■ **TASK PROMPT**
Starting at the line where "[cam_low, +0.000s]" occurs, reproduce each line through the end of the entries below exactly. Omit every picture.

BEGIN

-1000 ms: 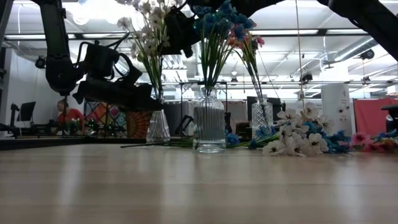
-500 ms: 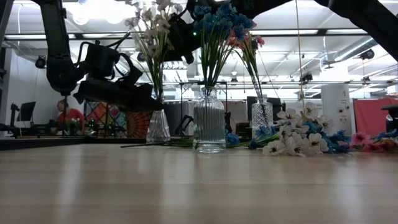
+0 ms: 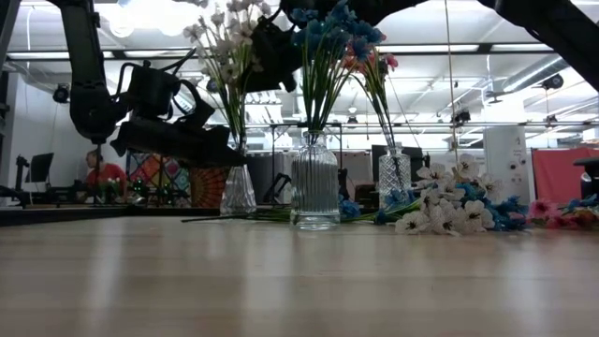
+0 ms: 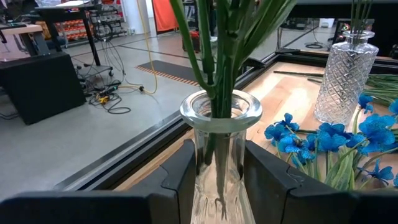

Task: Sort flowers into vase by color
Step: Put the left white flowers into the left transparent vase

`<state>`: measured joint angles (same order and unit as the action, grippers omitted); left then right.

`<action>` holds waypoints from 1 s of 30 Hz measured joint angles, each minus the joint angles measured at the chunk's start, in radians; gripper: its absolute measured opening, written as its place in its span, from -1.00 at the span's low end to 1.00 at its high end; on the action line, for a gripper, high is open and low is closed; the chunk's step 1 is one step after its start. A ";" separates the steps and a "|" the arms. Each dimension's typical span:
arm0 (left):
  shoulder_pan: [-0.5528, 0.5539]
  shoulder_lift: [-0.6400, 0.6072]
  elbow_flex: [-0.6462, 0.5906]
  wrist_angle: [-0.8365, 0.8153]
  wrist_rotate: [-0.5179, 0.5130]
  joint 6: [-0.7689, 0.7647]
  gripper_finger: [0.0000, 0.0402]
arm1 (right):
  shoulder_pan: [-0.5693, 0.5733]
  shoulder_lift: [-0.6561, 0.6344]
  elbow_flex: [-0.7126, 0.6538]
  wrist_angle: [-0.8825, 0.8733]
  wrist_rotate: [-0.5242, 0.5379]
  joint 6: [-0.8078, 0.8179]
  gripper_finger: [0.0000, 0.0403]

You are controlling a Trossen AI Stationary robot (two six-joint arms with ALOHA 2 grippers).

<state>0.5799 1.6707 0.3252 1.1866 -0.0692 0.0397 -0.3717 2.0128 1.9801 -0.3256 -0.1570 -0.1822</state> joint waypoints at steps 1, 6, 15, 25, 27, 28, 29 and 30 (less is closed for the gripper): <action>0.000 0.000 0.000 0.000 0.000 0.000 -0.52 | 0.000 -0.002 0.008 -0.013 0.000 0.000 -0.16; 0.001 0.000 0.000 0.000 0.000 0.000 -0.52 | 0.001 -0.009 0.059 -0.090 0.000 0.017 0.02; 0.001 0.000 0.000 -0.001 0.000 0.000 -0.52 | 0.001 -0.011 0.159 -0.169 0.061 0.010 0.09; 0.003 0.000 0.000 -0.002 0.000 0.000 -0.52 | 0.001 -0.004 0.175 -0.137 0.061 0.007 -0.24; 0.003 0.000 0.000 -0.002 0.000 -0.001 -0.52 | 0.000 -0.002 0.169 -0.127 0.061 0.005 -0.36; 0.003 0.000 0.000 -0.002 0.000 0.000 -0.52 | 0.000 -0.002 0.162 -0.116 0.063 0.002 -0.42; 0.003 0.000 0.000 -0.002 -0.001 0.000 -0.52 | 0.000 -0.002 0.156 -0.104 0.063 -0.001 -0.48; 0.003 0.000 0.000 -0.002 0.000 0.000 -0.52 | 0.000 -0.001 0.153 -0.104 0.063 -0.001 -0.54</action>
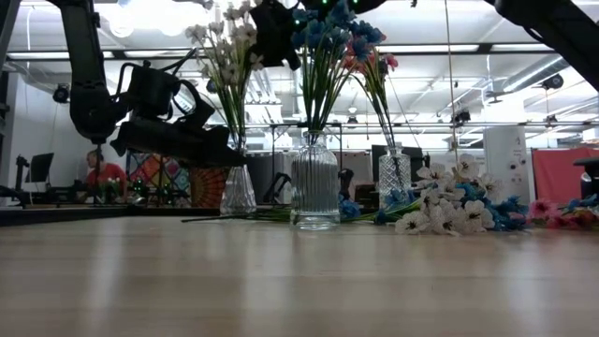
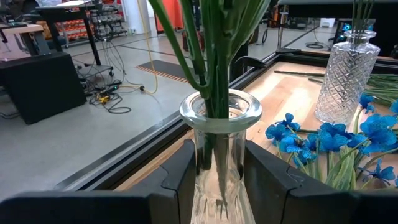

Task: Sort flowers into vase by color
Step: Put the left white flowers into the left transparent vase

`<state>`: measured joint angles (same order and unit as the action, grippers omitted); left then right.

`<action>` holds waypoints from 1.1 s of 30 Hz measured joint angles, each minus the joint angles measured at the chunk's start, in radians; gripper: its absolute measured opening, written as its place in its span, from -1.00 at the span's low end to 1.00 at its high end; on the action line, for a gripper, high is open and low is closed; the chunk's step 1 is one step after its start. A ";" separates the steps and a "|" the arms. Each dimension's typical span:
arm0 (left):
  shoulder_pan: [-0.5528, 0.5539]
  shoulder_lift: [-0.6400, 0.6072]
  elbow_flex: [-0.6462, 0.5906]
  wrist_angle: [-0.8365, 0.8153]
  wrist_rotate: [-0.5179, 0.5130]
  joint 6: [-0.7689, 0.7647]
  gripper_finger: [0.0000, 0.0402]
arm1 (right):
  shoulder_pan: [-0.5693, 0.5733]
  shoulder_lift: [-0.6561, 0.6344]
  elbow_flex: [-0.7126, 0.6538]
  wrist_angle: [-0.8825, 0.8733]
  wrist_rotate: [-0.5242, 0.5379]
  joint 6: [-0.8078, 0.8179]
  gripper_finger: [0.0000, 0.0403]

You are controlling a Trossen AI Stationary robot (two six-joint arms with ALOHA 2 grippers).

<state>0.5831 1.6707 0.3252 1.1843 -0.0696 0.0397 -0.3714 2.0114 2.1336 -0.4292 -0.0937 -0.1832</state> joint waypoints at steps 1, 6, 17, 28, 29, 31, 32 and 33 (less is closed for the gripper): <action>0.000 0.000 0.000 0.000 0.000 0.001 -0.52 | 0.000 0.000 -0.001 -0.001 0.000 0.000 -0.61; 0.000 0.000 0.000 0.000 0.000 0.002 -0.52 | -0.001 0.001 -0.001 0.000 0.000 -0.010 -0.90; 0.000 0.000 0.000 0.000 0.000 0.004 -0.52 | -0.002 0.040 -0.007 0.001 0.000 0.000 -0.94; 0.000 0.000 0.000 0.000 -0.001 0.004 -0.52 | -0.002 0.098 -0.007 -0.007 0.008 0.008 -0.94; 0.001 0.000 0.000 0.000 -0.001 0.004 -0.52 | -0.002 0.101 -0.008 -0.012 0.008 0.008 -0.94; 0.002 0.000 0.000 0.000 -0.001 0.003 -0.52 | -0.002 0.105 -0.008 -0.012 0.009 0.009 -0.94; 0.002 0.000 0.000 -0.001 0.000 0.003 -0.52 | -0.002 0.107 -0.008 -0.014 0.009 0.009 -0.94; 0.002 0.000 0.000 -0.001 0.000 0.003 -0.52 | -0.002 0.107 -0.008 -0.015 0.010 0.009 -0.94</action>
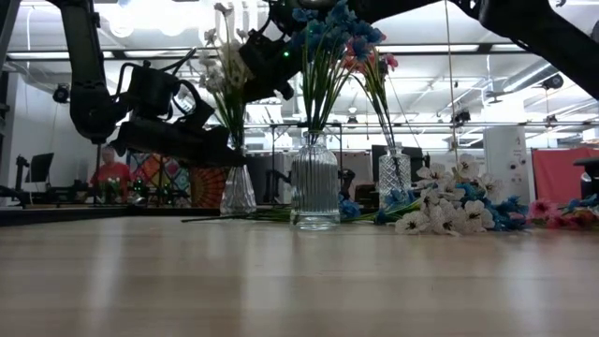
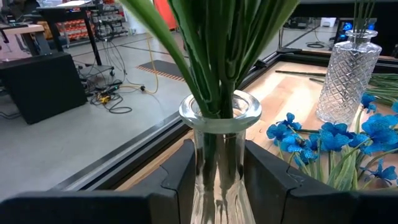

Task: Sort flowers into vase by color
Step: Put the left white flowers into the left transparent vase, then put the right pink flowers into the right transparent vase

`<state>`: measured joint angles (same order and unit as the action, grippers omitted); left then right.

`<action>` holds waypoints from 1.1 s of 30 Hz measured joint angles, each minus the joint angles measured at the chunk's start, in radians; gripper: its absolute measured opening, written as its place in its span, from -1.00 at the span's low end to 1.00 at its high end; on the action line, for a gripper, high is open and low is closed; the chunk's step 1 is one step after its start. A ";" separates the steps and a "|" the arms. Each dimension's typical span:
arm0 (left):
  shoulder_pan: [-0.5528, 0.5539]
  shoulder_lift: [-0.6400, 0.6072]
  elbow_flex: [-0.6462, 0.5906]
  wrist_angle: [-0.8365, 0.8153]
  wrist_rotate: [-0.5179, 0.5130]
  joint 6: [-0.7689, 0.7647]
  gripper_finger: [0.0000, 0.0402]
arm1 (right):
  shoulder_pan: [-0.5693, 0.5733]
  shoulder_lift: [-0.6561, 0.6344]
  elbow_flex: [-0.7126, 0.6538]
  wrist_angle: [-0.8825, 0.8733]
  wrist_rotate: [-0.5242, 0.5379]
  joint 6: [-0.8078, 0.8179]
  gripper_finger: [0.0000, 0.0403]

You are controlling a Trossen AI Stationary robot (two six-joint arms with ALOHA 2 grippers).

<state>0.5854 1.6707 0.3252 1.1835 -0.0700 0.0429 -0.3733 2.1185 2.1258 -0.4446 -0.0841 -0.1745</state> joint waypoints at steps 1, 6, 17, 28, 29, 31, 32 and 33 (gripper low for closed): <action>0.000 0.000 0.000 0.000 0.000 0.000 -0.52 | 0.000 0.000 0.000 0.000 0.001 0.000 -0.94; 0.001 0.000 0.000 0.000 0.000 0.001 -0.52 | 0.000 0.000 0.007 -0.012 0.006 0.000 -0.94; 0.001 0.000 0.000 -0.004 -0.010 0.009 -0.40 | 0.002 -0.002 0.055 -0.080 0.023 0.017 -0.67; 0.002 0.001 -0.002 -0.014 -0.033 -0.006 -0.25 | 0.004 -0.003 0.168 -0.215 0.065 0.034 -0.18; 0.002 0.001 -0.002 -0.014 -0.033 -0.008 -0.24 | 0.004 -0.003 0.178 -0.228 0.065 0.039 -0.16; 0.002 0.001 -0.002 -0.013 -0.032 -0.020 -0.21 | 0.004 -0.003 0.195 -0.249 0.065 0.045 -0.14; 0.002 0.001 -0.002 -0.012 -0.032 -0.023 -0.19 | 0.004 -0.003 0.202 -0.257 0.066 0.045 -0.13; 0.002 0.001 -0.002 -0.010 -0.032 -0.024 -0.17 | 0.005 -0.003 0.209 -0.266 0.069 0.045 -0.12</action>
<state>0.5873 1.6718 0.3237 1.1739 -0.1021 0.0194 -0.3679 2.1151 2.3347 -0.7105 -0.0151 -0.1291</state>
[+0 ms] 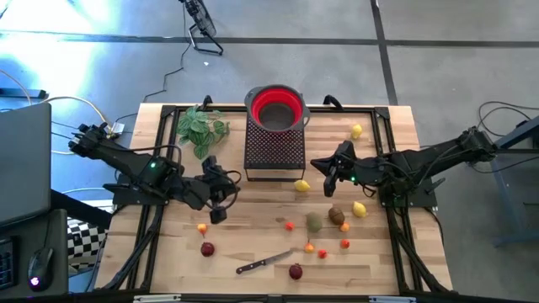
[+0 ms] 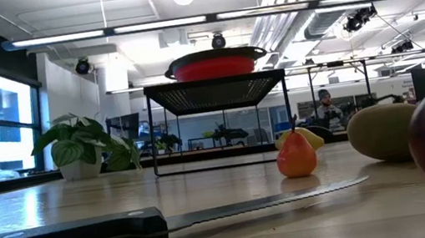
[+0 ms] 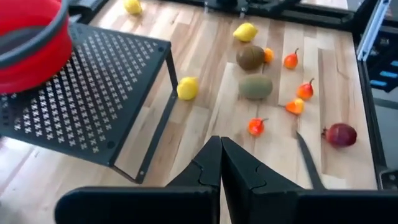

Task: Pick & Place Fruit
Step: Put the pear into the red strainer bowl

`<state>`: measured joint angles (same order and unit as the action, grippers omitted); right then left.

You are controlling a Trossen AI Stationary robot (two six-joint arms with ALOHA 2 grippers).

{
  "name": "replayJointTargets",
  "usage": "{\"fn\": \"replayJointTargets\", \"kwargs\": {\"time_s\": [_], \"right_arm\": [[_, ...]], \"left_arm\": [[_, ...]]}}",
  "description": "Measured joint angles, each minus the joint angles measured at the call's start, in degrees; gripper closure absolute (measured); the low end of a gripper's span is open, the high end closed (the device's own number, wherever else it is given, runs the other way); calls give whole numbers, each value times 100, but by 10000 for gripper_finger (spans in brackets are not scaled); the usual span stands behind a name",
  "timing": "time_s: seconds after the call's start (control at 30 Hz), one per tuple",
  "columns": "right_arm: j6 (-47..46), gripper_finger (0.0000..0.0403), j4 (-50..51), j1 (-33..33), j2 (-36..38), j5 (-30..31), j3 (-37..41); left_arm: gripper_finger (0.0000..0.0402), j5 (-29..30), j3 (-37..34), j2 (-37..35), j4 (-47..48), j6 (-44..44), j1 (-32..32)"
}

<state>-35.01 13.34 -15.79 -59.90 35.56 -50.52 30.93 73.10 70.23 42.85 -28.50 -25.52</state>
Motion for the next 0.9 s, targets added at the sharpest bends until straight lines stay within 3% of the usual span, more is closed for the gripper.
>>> {"fn": "replayJointTargets", "kwargs": {"time_s": [0.13,0.37,0.67,0.9], "right_arm": [[-419,400,-180,-44,0,-6,0],[-99,400,-965,-439,0,-118,0],[19,400,-1246,-1401,0,-265,0],[99,400,-1277,-2232,0,458,0]], "left_arm": [[401,112,0,56,-498,14,0],[401,70,2,375,-1670,250,-2],[401,84,2,1142,-2749,241,-49],[401,205,2,1708,-3375,267,-279]]}}
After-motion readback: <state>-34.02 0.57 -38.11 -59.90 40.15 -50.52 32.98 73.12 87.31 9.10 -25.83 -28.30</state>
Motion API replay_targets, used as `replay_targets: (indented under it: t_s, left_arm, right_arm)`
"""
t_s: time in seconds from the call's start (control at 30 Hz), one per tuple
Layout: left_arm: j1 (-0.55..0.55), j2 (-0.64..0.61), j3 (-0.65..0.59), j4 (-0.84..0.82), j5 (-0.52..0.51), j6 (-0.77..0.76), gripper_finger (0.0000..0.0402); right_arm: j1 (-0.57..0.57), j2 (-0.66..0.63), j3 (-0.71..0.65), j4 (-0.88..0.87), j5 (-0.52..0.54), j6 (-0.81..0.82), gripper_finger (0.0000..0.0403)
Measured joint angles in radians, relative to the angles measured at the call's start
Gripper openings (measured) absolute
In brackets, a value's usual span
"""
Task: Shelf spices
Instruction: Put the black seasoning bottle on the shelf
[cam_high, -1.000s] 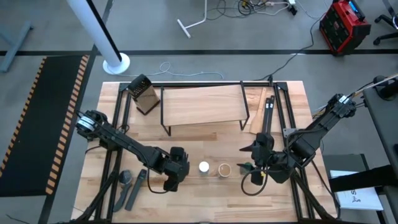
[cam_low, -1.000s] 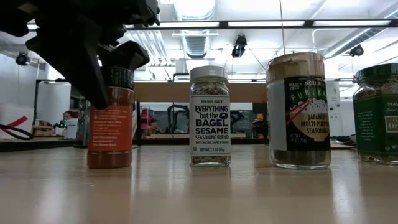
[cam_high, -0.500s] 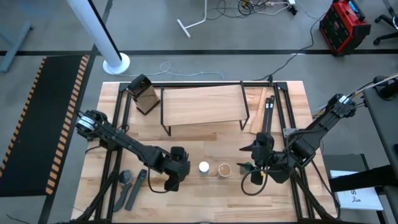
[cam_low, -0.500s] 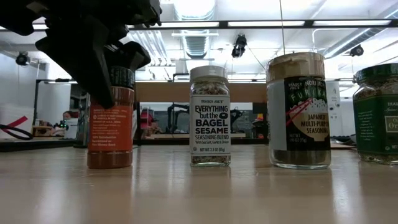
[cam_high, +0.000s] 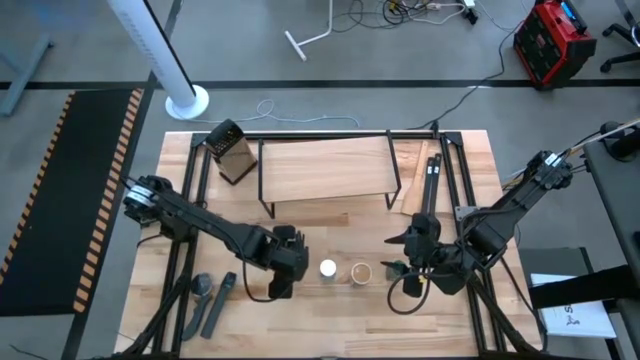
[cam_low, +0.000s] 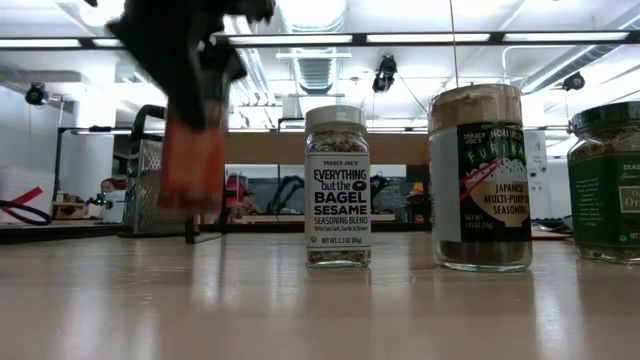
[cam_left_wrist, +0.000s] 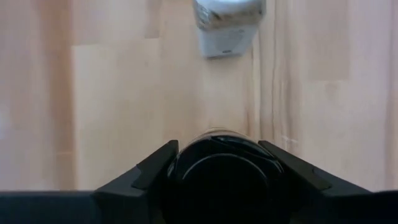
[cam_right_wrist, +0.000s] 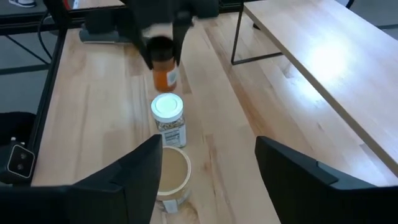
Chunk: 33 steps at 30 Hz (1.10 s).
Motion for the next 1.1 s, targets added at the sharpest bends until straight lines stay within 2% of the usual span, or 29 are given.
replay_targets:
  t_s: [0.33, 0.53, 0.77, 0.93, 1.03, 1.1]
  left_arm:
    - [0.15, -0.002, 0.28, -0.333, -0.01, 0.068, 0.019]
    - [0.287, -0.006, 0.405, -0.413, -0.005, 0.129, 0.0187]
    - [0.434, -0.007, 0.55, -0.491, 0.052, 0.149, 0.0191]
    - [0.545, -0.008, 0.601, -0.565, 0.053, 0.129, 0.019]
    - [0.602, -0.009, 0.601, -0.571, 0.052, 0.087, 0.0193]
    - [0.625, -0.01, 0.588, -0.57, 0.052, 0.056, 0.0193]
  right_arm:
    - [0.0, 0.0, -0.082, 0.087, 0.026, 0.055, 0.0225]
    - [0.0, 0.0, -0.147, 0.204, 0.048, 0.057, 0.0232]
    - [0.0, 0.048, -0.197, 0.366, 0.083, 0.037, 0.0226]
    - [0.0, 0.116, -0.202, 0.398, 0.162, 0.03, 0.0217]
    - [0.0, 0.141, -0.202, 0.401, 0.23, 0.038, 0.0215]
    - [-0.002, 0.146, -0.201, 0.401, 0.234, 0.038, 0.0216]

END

■ **ANSWER BOX**
[cam_low, +0.000s] 
[cam_left_wrist, +0.000s] 
[cam_right_wrist, +0.000s] 
Chunk: 33 steps at 30 Hz (1.10 s).
Motion for the next 1.1 s, targets added at the sharpest bends until straight lines stay within 2% of the usual span, or 29 are given.
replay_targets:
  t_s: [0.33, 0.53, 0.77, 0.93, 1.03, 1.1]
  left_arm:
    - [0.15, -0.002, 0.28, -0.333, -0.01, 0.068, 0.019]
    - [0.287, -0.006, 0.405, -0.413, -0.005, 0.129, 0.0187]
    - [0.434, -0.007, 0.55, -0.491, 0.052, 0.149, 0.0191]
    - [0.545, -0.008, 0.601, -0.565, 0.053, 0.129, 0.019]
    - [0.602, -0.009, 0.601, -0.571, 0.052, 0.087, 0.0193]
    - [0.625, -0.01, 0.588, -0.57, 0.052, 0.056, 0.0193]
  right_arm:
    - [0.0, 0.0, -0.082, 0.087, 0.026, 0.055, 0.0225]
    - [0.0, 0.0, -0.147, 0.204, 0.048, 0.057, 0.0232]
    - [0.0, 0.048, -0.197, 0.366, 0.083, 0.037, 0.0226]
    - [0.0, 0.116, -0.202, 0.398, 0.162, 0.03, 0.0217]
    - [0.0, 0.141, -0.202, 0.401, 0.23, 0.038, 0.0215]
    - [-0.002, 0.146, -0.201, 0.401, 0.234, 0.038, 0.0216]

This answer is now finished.